- Former Alameda CEO Reveals Details That Led to FTX’s Downfall During Guilt Hearing
- Caroline Ellison acknowledged that Alameda provided billions of dollars of loans to SBF and other FTX executives.
The ongoing legal case against Sam Bankman-Fried reveals more details about FTX’s business operations. The latest Reuters report shows that Alameda Research can borrow unlimited money from FTX. What’s more, former FTX CEO SBF and former Alameda CEO Caroline Ellison have agreed to hide this fact from creditors, investors and customers.
Details are taken from the Caroline Ellison trial, which took place on December 19, 2022. The transcript of the court session was printed today, that is, December 23, 2022. Bahamas.
Former Alameda CEO spilled tea
During the hearing in the case, Ellison also claimed that Alameda gave FTX executives, including the SBF, billions of dollars in secret loans. In addition, the former executive claimed that their quarterly balance sheets “hide” Alameda loans and secret loans to FTX executives and others. She said
Earlier this week, the former executive pleaded guilty to federal fraud charges. Allison faces just seven bills and they carry a maximum sentence of 110 years. Her cooperation with law enforcement may result in that sentence being overturned. However, the actual details of the guilty plea are still unclear.

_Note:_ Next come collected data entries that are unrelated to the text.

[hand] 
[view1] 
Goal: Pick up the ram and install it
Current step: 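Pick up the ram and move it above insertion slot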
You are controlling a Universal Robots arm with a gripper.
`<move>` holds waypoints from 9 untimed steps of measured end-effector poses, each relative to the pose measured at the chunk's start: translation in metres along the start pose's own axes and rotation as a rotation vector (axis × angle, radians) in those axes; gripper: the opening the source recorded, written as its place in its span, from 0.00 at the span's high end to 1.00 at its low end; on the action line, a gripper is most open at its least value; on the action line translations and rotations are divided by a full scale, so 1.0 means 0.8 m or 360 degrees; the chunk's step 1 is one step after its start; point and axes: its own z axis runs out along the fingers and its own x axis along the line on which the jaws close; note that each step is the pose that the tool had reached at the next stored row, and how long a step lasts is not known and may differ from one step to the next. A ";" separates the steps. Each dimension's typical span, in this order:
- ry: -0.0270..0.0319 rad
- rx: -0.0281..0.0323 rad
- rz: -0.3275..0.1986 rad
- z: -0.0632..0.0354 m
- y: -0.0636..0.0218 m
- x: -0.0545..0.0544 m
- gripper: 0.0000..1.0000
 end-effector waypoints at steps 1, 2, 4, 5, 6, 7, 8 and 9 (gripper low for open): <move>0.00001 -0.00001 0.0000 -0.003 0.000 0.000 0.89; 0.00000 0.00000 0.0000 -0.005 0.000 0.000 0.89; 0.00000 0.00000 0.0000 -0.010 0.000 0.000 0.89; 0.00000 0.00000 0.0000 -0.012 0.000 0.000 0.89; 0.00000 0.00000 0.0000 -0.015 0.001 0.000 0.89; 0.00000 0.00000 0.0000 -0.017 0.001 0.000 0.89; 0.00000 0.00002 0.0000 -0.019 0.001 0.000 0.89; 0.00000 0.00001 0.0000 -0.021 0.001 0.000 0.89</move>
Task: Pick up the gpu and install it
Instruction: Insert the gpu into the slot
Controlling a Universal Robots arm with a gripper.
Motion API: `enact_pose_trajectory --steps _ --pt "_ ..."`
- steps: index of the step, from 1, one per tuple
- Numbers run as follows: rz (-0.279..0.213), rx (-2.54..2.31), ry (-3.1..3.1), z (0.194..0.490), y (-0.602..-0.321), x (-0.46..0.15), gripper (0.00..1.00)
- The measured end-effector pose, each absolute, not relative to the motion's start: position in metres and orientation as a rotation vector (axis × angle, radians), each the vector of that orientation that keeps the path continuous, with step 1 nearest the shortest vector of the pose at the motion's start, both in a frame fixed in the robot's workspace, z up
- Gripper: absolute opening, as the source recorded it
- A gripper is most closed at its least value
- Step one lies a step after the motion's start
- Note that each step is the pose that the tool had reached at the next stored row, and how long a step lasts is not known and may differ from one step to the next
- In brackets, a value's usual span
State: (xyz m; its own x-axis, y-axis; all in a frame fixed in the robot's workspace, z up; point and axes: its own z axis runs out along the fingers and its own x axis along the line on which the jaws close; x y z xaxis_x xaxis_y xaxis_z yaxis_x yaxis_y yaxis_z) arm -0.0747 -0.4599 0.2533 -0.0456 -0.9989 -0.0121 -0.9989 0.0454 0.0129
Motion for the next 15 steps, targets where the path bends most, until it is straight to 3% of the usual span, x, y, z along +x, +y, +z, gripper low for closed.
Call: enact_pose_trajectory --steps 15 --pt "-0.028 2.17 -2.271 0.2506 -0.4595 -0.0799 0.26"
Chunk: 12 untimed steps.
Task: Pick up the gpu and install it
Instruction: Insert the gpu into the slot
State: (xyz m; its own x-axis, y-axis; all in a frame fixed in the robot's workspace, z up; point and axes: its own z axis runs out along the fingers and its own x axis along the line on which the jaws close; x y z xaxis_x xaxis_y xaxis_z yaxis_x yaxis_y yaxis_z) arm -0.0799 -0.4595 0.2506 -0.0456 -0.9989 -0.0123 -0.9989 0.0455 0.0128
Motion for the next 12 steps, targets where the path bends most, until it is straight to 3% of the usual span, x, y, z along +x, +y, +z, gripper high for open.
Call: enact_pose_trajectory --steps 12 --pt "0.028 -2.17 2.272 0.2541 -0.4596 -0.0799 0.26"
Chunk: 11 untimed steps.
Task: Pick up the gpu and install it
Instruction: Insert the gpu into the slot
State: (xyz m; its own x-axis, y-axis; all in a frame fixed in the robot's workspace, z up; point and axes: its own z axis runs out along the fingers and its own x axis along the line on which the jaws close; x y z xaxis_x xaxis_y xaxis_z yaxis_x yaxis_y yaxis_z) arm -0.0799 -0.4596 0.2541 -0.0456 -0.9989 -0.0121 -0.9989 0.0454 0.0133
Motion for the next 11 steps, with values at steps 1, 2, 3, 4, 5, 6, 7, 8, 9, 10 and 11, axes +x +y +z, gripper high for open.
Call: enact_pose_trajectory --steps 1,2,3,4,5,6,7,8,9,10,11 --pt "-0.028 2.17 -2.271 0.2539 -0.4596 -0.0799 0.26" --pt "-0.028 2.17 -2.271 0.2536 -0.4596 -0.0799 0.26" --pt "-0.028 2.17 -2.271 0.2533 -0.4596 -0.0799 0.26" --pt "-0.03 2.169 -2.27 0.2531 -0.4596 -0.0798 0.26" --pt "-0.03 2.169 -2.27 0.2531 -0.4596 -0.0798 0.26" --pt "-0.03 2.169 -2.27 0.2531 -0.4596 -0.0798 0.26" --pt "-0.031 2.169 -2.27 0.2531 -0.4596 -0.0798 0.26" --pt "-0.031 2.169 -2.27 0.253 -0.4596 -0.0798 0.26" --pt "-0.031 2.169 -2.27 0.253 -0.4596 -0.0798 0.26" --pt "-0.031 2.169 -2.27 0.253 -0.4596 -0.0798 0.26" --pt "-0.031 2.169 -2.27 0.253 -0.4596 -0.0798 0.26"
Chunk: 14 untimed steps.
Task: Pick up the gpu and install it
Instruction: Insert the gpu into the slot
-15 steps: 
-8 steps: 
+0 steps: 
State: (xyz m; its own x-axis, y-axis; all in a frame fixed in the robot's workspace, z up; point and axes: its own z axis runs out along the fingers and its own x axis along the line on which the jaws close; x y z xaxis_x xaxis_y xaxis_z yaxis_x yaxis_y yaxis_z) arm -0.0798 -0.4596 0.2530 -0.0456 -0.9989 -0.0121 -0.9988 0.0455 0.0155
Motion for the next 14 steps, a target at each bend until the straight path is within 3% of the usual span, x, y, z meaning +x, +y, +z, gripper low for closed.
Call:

FTX co-founder joins Allison’s team
Meanwhile, Gary Wang, the co-founder of FTX, decided to follow the path taken by Caroline Ellison. Vanga also pleaded guilty to fraud and is now cooperating with law enforcement agencies. During the hearing on the application, Wang admitted that he made changes to the FTX code that gave Alameda access to FTX funds. However, he stated that it was done on someone’s instructions, but did not reveal the identity.